Look in the material below for the line holding "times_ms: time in". Set it down exactly, with each later line up to and including the line holding "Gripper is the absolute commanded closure".

Information given –
☆ ☆ ☆ ☆ ☆

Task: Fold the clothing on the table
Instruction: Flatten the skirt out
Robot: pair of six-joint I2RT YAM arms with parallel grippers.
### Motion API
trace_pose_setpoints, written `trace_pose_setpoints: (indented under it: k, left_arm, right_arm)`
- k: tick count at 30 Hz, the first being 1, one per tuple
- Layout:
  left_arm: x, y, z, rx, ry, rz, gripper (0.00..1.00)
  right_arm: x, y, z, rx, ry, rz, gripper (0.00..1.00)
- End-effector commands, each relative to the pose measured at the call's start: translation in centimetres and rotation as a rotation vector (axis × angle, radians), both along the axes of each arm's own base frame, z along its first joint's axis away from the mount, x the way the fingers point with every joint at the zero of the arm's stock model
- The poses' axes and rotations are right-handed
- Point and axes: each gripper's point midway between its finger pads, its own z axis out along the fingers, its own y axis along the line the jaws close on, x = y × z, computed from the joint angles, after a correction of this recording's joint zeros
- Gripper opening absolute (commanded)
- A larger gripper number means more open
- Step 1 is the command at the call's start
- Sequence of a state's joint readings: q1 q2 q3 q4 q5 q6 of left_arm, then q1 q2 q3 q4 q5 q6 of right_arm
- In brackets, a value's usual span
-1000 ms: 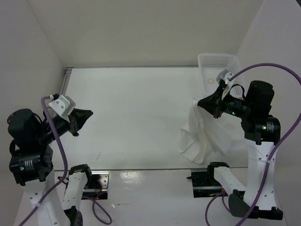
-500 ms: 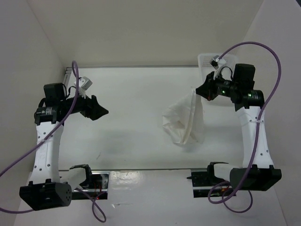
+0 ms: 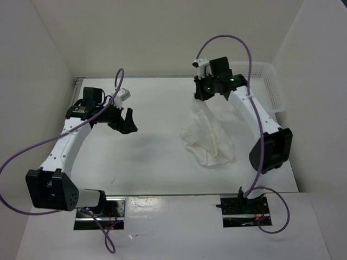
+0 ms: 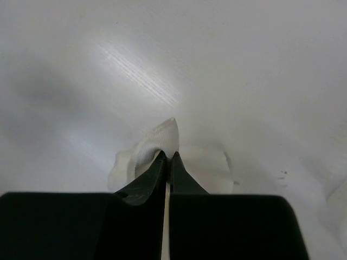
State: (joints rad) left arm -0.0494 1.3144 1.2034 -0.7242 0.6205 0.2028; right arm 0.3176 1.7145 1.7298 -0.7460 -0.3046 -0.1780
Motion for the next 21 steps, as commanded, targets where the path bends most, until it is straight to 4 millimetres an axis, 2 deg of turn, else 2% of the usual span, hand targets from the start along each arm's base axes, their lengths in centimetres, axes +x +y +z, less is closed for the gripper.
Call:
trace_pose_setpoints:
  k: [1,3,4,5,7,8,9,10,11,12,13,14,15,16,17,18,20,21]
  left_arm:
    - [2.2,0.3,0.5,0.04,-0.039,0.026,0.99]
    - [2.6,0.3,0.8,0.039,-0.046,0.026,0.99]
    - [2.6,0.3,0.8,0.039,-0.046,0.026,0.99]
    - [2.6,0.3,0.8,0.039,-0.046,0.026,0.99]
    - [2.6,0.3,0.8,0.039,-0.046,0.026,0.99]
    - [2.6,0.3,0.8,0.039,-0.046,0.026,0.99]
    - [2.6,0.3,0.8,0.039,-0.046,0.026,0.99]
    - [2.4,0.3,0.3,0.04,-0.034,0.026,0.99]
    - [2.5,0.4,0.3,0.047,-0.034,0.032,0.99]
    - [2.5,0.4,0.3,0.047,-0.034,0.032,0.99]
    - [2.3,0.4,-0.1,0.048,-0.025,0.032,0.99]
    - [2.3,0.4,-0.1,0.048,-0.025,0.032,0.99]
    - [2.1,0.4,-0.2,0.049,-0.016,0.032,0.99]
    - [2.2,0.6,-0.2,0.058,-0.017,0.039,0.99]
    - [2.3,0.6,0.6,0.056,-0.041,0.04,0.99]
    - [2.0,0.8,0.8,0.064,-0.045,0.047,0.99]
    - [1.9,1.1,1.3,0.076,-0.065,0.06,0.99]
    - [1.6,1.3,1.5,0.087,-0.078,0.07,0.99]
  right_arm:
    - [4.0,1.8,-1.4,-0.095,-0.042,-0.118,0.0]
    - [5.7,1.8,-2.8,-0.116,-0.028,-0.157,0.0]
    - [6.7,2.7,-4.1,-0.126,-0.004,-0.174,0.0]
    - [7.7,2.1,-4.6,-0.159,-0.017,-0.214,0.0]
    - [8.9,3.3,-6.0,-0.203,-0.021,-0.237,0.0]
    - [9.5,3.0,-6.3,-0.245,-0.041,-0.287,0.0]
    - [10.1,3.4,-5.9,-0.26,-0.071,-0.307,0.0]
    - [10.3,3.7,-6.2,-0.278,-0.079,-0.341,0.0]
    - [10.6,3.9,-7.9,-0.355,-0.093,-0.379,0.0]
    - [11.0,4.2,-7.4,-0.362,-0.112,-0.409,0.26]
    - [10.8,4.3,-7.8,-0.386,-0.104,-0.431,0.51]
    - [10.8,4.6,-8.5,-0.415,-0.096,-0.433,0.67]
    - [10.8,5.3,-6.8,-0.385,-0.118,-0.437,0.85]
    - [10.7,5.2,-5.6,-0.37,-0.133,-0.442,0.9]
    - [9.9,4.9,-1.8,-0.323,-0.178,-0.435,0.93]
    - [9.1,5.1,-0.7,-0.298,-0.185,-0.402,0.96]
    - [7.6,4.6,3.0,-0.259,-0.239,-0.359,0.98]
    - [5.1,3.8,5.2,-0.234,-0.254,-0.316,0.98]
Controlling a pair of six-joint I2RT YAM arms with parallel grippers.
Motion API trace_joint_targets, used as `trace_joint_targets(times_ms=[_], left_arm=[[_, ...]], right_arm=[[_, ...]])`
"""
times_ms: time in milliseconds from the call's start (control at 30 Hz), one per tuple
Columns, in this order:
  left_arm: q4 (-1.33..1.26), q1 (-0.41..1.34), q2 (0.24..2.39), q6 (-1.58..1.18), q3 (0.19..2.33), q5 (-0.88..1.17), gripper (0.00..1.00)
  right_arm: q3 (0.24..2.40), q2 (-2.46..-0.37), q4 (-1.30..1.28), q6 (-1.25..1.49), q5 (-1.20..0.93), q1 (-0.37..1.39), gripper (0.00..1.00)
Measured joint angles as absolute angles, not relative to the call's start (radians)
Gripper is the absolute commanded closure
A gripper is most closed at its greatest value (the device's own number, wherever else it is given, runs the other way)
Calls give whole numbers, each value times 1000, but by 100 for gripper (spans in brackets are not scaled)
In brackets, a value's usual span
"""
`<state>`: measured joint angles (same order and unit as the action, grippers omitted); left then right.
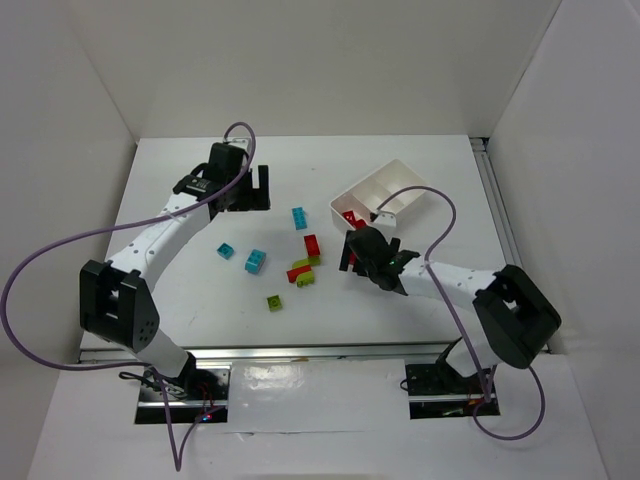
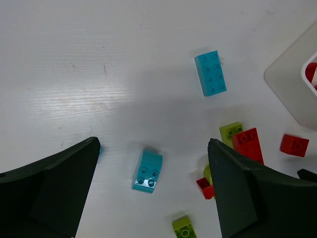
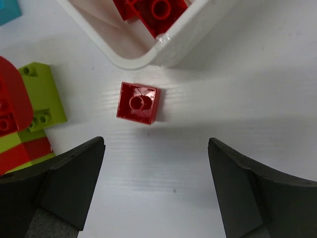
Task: Sort the legos into containers by color
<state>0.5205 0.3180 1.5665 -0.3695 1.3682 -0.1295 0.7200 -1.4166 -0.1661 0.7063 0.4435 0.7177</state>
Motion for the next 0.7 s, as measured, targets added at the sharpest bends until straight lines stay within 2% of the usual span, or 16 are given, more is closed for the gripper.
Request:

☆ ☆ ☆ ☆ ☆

Output below –
times_ms: time in milliseconds from the call's start (control at 30 Hz), one per tuple
Columns, in this order:
  left_arm: q4 (-1.33..1.26), q1 (-0.41..1.34), q2 (0.24..2.39), q6 (-1.58..1.18), q3 (0.19..2.33), q5 (-0.88..1.17), gripper (0.00..1.00)
  right_arm: q3 (0.24..2.40), q2 (-2.46..-0.37), q4 (-1.30..1.28), q6 (-1.25..1.49), q5 (-1.20..0.93), q1 (-0.37..1.39), gripper (0.00..1.00)
Measured joint angles as absolute angles, not relative to the call's start (radians)
Gripper is the absolute commanded closure

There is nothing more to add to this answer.